First, let's examine the virtue of accessibility. We start with the
observation that nearly 1 in 5 Americans are disabled[0]. The source provides
a breakdown by disability type. 1 in 5 is a high enough ratio to appeal to
purely selfish reasons for the virtue of accessibility: there is quite a good
chance you yourself will become disabled and require accommodation, so you
should advocate for accessibility while you are still fortunate enough to be
healthy. Other reasons to support accessibility include improved economic
output by including the disabled in the workforce, ensuring a path to success
for exceptional disabled people, increased quality of life among the disabled
populace (about which you may or may not care), and an appeal to the abstract
ideal of equality.

Now that we have established the virtue of accessibility, let's consider the
virtue of enshrining accessibility requirements in law with penalty for non-
compliance. Clearly, not all services desired by the disabled will implement
accessibility (an example is the topic of this thread). Of those services
which do not voluntarily implement accessibility, does the government have any
interest in compelling implementation? Your answer to this question will
depend on your own beliefs about the role of government; to head off an
enormous digression, we'll just assume that yes, the government does have such
an interest.

If the government has an interest in compelling implementation of
accessibility, to what services does this interest extend? Certainly not all;
it would be absurd to require every favor or interaction between individuals
maintain full access compliance.

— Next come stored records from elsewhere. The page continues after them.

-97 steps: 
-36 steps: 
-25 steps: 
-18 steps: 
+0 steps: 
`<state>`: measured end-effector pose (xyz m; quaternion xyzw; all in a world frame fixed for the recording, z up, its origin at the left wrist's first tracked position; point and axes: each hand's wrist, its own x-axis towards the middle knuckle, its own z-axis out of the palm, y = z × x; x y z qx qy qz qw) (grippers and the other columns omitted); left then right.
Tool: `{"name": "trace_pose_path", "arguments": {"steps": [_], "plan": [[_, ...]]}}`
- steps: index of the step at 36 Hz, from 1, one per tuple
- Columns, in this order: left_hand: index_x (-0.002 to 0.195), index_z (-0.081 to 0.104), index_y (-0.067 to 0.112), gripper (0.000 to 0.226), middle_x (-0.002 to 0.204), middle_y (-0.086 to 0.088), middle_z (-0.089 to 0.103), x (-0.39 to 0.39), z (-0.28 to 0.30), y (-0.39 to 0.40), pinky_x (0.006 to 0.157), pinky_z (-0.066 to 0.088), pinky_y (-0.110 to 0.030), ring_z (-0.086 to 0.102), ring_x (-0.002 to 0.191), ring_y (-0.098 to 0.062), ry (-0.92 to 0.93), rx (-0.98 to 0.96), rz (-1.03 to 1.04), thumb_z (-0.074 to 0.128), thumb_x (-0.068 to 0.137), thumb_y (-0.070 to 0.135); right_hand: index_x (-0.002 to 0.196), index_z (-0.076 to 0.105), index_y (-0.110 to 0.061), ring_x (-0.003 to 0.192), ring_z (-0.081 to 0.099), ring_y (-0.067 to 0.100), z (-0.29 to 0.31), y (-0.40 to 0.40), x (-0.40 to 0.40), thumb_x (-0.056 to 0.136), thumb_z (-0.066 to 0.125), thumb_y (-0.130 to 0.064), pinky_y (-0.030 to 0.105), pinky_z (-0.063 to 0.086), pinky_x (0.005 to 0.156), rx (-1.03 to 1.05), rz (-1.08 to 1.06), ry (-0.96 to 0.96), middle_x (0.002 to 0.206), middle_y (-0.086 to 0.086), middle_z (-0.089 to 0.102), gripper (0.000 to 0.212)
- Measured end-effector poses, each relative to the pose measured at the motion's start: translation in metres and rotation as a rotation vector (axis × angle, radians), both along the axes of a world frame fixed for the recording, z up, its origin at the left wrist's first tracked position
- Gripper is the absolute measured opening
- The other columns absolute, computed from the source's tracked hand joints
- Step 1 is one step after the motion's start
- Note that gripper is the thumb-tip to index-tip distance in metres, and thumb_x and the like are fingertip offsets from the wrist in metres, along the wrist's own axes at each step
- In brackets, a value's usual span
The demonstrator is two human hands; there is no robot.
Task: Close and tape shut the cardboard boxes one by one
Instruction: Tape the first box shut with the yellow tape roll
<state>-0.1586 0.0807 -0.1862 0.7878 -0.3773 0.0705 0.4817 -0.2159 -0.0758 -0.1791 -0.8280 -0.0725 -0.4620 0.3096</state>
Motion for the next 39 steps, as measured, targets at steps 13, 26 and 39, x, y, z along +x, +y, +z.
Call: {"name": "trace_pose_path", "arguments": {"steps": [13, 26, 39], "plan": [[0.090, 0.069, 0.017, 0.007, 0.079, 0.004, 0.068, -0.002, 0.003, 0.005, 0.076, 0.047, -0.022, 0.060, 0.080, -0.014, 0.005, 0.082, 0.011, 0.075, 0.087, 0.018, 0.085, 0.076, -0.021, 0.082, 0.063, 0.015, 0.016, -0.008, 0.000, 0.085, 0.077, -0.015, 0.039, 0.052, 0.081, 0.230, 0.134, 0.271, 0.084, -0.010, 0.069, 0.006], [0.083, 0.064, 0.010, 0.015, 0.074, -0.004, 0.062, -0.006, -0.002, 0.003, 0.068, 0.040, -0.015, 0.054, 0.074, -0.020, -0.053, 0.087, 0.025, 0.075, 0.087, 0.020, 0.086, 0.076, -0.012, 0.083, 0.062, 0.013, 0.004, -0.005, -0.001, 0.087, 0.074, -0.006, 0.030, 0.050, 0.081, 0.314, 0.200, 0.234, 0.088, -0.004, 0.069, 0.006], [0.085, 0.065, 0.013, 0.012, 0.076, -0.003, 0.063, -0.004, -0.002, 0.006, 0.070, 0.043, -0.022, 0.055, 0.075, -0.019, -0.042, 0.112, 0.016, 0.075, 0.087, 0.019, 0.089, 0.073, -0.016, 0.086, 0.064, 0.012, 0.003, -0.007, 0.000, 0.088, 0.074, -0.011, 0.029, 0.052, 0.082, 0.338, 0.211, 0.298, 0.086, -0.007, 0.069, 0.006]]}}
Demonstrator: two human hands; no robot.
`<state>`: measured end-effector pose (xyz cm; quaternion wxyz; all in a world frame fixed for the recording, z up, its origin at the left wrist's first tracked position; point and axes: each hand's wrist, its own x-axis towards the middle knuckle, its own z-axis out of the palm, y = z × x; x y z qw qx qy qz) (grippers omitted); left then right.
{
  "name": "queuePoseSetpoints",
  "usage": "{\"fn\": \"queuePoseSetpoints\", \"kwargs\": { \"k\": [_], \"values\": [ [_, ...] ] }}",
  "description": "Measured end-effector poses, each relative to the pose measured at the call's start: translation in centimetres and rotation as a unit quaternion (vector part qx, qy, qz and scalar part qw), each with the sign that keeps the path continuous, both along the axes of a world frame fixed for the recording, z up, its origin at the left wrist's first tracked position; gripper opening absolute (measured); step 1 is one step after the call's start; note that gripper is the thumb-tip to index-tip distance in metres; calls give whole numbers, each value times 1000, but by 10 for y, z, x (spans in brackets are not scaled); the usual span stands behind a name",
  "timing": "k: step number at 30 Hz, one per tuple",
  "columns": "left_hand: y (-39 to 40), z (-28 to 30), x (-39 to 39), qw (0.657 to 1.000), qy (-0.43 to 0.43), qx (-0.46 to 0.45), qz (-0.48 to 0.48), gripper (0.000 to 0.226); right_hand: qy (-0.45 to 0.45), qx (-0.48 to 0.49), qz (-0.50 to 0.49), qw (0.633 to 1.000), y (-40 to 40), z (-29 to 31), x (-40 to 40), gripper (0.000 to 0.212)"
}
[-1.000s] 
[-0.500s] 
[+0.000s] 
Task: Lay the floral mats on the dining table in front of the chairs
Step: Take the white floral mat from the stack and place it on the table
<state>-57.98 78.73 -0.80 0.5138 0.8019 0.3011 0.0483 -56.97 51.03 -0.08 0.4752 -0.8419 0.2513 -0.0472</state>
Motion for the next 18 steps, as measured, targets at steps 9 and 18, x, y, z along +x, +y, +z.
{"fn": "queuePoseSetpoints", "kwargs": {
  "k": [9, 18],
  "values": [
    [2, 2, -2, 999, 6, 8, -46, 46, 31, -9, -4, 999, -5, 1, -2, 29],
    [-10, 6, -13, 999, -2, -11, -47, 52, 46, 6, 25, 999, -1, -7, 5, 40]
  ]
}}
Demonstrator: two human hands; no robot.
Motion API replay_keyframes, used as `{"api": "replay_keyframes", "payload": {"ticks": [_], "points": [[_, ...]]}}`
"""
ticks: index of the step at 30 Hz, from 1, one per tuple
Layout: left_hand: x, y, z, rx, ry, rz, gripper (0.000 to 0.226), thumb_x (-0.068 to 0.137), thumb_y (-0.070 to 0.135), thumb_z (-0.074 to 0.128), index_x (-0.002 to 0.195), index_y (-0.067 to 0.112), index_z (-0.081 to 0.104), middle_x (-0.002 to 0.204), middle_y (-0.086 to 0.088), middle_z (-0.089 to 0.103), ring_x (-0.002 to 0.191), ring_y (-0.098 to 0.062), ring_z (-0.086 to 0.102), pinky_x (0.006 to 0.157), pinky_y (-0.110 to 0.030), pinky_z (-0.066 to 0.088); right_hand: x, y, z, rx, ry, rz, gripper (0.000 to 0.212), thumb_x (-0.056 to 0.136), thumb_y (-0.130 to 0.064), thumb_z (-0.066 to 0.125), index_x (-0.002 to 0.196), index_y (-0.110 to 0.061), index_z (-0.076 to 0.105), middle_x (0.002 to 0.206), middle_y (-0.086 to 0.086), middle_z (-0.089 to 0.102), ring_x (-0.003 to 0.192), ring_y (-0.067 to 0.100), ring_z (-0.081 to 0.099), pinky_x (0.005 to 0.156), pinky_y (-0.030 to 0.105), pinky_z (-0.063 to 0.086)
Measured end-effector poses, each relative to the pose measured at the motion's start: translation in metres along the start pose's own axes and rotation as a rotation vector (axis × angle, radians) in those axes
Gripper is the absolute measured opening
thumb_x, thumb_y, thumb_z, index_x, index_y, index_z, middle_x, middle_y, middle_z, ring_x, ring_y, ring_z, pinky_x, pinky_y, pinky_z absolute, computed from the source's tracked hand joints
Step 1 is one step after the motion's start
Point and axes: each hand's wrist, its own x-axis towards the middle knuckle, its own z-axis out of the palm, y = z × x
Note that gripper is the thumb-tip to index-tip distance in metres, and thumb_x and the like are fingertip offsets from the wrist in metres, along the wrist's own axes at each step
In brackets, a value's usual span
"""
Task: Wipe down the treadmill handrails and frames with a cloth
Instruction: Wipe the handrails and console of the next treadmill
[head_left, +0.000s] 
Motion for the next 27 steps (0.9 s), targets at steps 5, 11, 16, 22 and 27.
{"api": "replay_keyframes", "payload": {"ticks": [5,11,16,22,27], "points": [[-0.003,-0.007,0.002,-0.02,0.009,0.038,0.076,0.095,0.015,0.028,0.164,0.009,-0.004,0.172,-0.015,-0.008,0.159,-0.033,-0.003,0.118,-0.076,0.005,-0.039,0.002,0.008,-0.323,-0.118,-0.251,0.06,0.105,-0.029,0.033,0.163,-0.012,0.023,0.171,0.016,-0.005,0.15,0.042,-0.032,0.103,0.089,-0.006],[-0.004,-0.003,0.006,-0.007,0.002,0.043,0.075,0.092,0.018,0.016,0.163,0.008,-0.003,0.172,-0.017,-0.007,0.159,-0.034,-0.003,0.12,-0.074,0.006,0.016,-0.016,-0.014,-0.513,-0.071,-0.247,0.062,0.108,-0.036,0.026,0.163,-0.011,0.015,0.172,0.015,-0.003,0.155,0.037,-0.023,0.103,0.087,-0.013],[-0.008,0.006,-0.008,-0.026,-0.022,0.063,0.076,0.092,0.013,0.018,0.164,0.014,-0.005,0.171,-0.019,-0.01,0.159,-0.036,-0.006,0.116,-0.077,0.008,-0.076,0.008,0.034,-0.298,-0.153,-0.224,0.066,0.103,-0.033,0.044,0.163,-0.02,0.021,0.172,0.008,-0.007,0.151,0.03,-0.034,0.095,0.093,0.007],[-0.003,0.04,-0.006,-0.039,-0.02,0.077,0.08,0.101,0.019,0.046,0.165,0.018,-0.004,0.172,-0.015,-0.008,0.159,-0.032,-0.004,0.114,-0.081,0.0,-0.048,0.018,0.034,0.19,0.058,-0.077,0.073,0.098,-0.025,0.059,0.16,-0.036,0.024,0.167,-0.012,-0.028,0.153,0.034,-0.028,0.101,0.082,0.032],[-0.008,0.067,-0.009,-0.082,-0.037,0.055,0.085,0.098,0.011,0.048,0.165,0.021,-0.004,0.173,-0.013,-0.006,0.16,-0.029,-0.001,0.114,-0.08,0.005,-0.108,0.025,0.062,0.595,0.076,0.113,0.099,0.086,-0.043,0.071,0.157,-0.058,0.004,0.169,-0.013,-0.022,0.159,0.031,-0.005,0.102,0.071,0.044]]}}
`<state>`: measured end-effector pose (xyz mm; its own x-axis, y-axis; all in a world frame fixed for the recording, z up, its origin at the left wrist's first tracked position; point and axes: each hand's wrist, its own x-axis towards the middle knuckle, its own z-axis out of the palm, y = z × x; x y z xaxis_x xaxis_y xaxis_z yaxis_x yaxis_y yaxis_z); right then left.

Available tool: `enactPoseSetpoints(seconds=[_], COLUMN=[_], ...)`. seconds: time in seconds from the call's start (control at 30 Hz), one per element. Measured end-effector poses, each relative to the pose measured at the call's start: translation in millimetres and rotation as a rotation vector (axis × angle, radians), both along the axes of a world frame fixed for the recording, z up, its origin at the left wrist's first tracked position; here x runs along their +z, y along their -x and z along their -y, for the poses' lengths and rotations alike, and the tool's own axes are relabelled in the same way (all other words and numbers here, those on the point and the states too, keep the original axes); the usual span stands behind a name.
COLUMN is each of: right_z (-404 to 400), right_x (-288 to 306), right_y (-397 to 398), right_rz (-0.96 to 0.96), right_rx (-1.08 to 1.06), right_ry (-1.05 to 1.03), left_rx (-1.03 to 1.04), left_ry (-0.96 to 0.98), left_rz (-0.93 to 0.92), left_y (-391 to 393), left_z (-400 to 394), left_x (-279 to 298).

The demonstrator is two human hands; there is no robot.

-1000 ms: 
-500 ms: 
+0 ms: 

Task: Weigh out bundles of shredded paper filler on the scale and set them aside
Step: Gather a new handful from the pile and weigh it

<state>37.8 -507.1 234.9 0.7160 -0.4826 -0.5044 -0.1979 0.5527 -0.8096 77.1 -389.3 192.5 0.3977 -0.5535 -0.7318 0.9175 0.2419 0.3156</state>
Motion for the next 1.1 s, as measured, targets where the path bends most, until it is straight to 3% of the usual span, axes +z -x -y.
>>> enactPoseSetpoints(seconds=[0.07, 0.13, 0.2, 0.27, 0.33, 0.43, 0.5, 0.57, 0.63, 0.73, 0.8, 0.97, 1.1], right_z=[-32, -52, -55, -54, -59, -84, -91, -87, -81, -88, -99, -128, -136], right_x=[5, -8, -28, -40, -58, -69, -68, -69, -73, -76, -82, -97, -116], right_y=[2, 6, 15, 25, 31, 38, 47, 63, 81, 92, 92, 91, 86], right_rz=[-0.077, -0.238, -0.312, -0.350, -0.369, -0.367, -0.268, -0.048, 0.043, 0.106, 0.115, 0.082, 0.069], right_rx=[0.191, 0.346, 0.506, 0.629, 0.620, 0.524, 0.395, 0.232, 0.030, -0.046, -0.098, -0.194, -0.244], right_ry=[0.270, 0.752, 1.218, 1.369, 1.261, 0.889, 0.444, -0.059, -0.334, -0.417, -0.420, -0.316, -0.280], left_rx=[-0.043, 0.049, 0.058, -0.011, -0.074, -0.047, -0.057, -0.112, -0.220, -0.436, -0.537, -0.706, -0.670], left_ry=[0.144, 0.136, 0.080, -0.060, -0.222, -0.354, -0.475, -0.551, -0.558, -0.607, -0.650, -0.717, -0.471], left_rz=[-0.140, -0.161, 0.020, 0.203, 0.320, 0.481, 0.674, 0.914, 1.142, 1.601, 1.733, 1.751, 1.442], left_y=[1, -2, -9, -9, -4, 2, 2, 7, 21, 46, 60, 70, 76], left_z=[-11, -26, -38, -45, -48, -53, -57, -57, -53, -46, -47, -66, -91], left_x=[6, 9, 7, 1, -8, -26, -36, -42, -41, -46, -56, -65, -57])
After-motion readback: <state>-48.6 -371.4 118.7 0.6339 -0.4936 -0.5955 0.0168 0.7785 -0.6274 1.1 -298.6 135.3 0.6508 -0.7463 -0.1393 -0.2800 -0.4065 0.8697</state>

For our purposes here let's use a
classification function unlikely to be controversial (and more restrictive
than is practiced): services provided by the government, and services provided
by institutions receiving money from the government.

Both MIT ($460m in 2015[1]) and Harvard ($656m in 2012[2]) receive funding
from the federal government. Thus they satisfy our restrictive classification,
and so services offered should implement accessibility measures subject to
penalty. These free online courses are services offered by MIT and Harvard.
Thus they should implement accessibility measures. They certainly have the
means.

[0]
[https://www.census.gov/newsroom/releases/archives/miscellane...](https://www.census.gov/newsroom/releases/archives/miscellaneous/cb12-134.html)

[1]
[http://web.mit.edu/ir/financial/re.html](http://web.mit.edu/ir/financial/re.html)

[2]
[http://www.thecrimson.com/article/2012/12/30/sequestration-r...](http://www.thecrimson.com/article/2012/12/30/sequestration-
research-budget-cuts/)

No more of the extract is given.